For the left and right front channels, I placed two Minis on 28-inch-high stands about 16 inches from the wall behind them. For the surrounds, I placed two more of them on stands along the side walls, about 3 feet behind my listening chair.

I liked the rubbery bottom on the Minis; it kept them from sliding around on the tops of the stands. But I didn’t like the concealed speaker-cable binding posts. The posts are under the speaker, and you feed the two legs of the cable through a couple of little holes and then into the binding posts. It looks nice, but who looks behind your speakers? And few males have hands small enough to get an easy grip on the concealed posts.

The Imagine C center has a curved bottom, and PSB supplies an angled rubber foot to keep it from rocking. This does allow you to point the speaker up if it’s on a low stand. But the wedge was too big to allow the Imagine C to sit flat on my center speaker stands, so I ended up propping it up with big blobs of Blu-Tak adhesive.

No such problems with the SubSonic 1. I just put it in my room’s “subwoofer sweet spot,” the place where a single sub sounds best from my listening chair, and plugged it in.

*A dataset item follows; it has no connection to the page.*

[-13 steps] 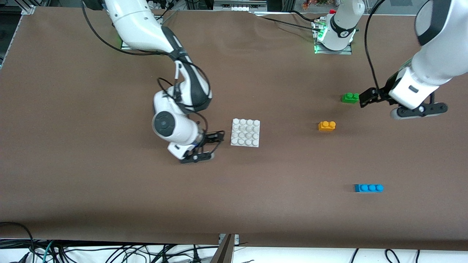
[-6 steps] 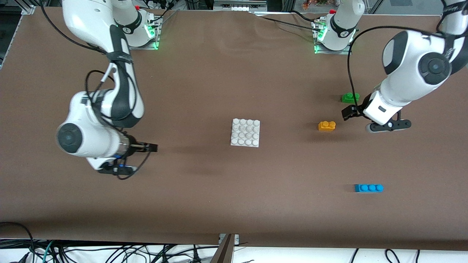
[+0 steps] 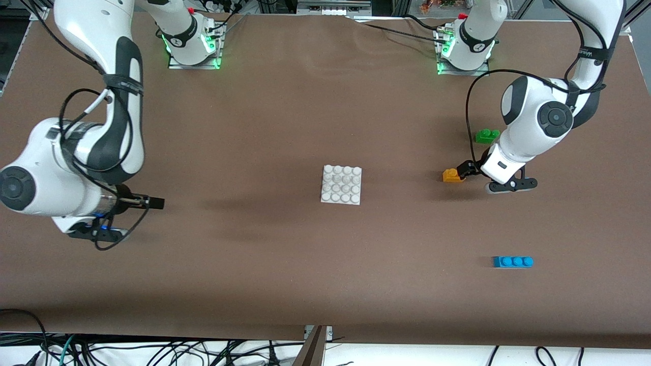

What was more challenging was getting a good blend between the subwoofer and the other speakers. Unfortunately, PSB doesn’t list a recommended crossover point in the Imagine Mini manual, so you’re left to your best guess. I started at 100 Hz, a setting that I figured wouldn’t stress the speaker’s little woofers. This made voices sound a little too thin, though, so I settled on 80 Hz.

The PSB Imagine C comes with a port plug that can be inserted to change the bass response. I originally thought the Imagine C sounded a little better with the plug in, but this system ended up benefiting from the extra upper-bass energy produced by leaving the plug out.